Née en 1962, Souad El Bouhati est éducatrice sociale dans des centres d'hébergement pour personnes en difficulté à Toulouse pendant une dizaine d'années puis décide de changer de voie : " Je ne pouvais plus être confrontée directement à la misère. J'avais vu ce que c'était, je me sentais impuissante car nous étions payés pour maintenir cette population en veilleuse. " Elle rencontre alors Dominique Andreani de Movimento Productions sur le tournage de Bonjour je vais à Toulouse, un court métrage de Jacques Mitsch sur lequel elle est assistante scripte.
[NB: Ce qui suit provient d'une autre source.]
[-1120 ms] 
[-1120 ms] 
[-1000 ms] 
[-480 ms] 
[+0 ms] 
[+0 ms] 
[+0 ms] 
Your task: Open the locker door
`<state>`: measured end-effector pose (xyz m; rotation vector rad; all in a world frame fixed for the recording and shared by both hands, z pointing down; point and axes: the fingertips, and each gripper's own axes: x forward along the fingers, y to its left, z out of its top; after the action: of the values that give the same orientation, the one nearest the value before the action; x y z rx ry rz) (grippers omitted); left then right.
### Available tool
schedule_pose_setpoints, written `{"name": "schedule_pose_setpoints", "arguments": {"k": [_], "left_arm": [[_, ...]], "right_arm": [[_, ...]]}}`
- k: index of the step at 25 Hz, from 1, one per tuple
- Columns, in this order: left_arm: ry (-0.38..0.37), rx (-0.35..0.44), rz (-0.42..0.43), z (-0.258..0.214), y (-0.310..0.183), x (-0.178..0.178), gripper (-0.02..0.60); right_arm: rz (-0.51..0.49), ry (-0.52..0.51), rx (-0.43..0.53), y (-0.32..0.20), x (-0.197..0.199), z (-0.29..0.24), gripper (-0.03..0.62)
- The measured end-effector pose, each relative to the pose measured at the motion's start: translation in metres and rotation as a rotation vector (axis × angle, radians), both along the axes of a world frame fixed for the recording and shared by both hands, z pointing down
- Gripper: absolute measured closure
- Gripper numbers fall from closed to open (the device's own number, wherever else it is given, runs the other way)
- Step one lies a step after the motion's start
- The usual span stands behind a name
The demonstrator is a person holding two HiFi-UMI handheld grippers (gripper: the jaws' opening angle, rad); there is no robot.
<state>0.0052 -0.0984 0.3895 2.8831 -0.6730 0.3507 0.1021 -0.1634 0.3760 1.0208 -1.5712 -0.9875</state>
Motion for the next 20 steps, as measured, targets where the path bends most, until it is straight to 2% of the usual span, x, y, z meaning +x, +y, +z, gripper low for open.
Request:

Elle part à Paris suivre des études de cinéma à l'université de Paris VIII. Elle y fréquente notamment un atelier de scénario dirigé par le regretté Philippe Arnaud où lui vient le goût de l'écriture. Puis elle travaille pour Movimento sur de nombreux tournages dont ceux de Laurent Achard. Secrétaire de production sur son long métrage, Plus qu'hier, moins que demain, elle passe trois semaines sur le plateau, expérience qui lui donne définitivement l'envie de sauter le pas de la mise en scène. Encouragée par son entourage, elle écrit Salam. L'écriture a été pour elle une période très positive et sereine, sans enjeu, puisqu'elle n'était pas réalisatrice. Elle obtient une subvention du FAS, l'aide au court métrage du CNC, de l'APCVL et une bourse de la fondation Beaumarchais, enfin une récompense lors du festival du court métrage de Clermont-Ferrand 2000.